Brannon P. Denning (Samford University - Cumberland School of Law) Ipse Dixits, Bootstraps, and Constitutional Doctrine (Baylor Law Review, Vol. 74, No. 3, 2022) on SSRN. Here is the abstract:
Some especially contentious areas of constitutional doctrine—cases involving obscenity and the Court’s autonomy cases like Roe and Casey—have something in common that has gone unnoticed by scholars: in crucial cases, the Court anchors its decision on a particular type of ipse dixit pronouncement that “if X means anything, it means Y.” X might be an area of doctrine, textual provision, or constitutional principle. Y is something X is deemed to encompass, permit, or prohibit—indeed it is said to be an indispensable part of X.
This Essay argues that this is an especially noxious form of the ipse dixit that should be lumped among “anti-modal” arguments that—however frequently they are deployed outside the courts—have no business appearing in judicial opinions, especially those issued by the Supreme Court. Subsequently, these initial decisions employing what I term “if-then ipse dixits” are often bootstrapped and the principle announced in the initial case is expanded across a broader range creating entirely new areas of constitutional doctrine.

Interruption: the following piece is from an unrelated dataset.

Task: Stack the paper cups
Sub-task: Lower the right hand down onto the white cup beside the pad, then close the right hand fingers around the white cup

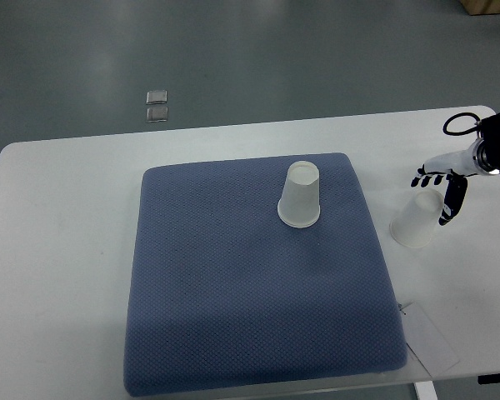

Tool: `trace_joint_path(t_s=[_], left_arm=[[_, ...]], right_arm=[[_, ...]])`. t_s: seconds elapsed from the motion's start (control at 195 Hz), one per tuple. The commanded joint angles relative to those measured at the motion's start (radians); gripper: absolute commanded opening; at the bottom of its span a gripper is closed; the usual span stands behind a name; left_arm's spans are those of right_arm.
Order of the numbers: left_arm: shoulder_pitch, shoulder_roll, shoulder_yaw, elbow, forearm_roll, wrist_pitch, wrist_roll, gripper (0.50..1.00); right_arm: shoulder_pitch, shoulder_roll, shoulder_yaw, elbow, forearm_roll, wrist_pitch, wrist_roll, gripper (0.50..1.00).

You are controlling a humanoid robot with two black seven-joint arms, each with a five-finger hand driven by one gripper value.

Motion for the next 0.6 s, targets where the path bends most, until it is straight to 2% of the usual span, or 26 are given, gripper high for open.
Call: trace_joint_path(t_s=[0.0, 0.077, 0.169, 0.236, 0.405, 0.595], left_arm=[[0.001, 0.000, 0.000, 0.000, 0.000, 0.000, 0.000, 1.000], [-0.001, 0.000, 0.000, 0.000, 0.000, 0.000, 0.000, 1.000], [0.001, 0.000, 0.000, 0.000, 0.000, 0.000, 0.000, 1.000], [0.001, 0.000, 0.000, 0.000, 0.000, 0.000, 0.000, 1.000], [0.001, 0.000, 0.000, 0.000, 0.000, 0.000, 0.000, 1.000], [0.001, 0.000, 0.000, 0.000, 0.000, 0.000, 0.000, 1.000]], right_arm=[[-0.006, 0.001, 0.000, 0.000, -0.001, -0.005, 0.000, 0.903], [-0.007, 0.001, 0.000, 0.000, -0.001, -0.005, 0.000, 0.897], [-0.009, 0.001, 0.000, -0.002, -0.002, -0.005, 0.000, 0.830], [-0.012, 0.002, 0.000, 0.000, -0.001, -0.005, 0.000, 0.807], [-0.021, 0.014, 0.000, -0.002, -0.001, -0.022, 0.000, 0.789], [-0.024, 0.019, 0.000, -0.005, 0.001, -0.023, 0.000, 0.662]])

Part I of this Essay provides examples of decisions in which an if-then ipse dixit is the basis for the outcome in the decision, as well as examples in which those initial decisions later served as the precedential basis for a subsequent expansion of the initial case’s constitutional principle. Part II considers Dan Coenen’s arguments that ipse dixit declarations generally, including the if-then ipse dixits I describe, are appropriate vehicles for what he terms “quiet revolution rulings” in constitutional law. Part III then rejects Coenen’s defense and elaborates my claim that these pronouncements are legally illegitimate. Specifically, I argue that these particular ipse dixit statements are legally illegitimate because they are unreasoned, arbitrary, disingenuous, and often simply false.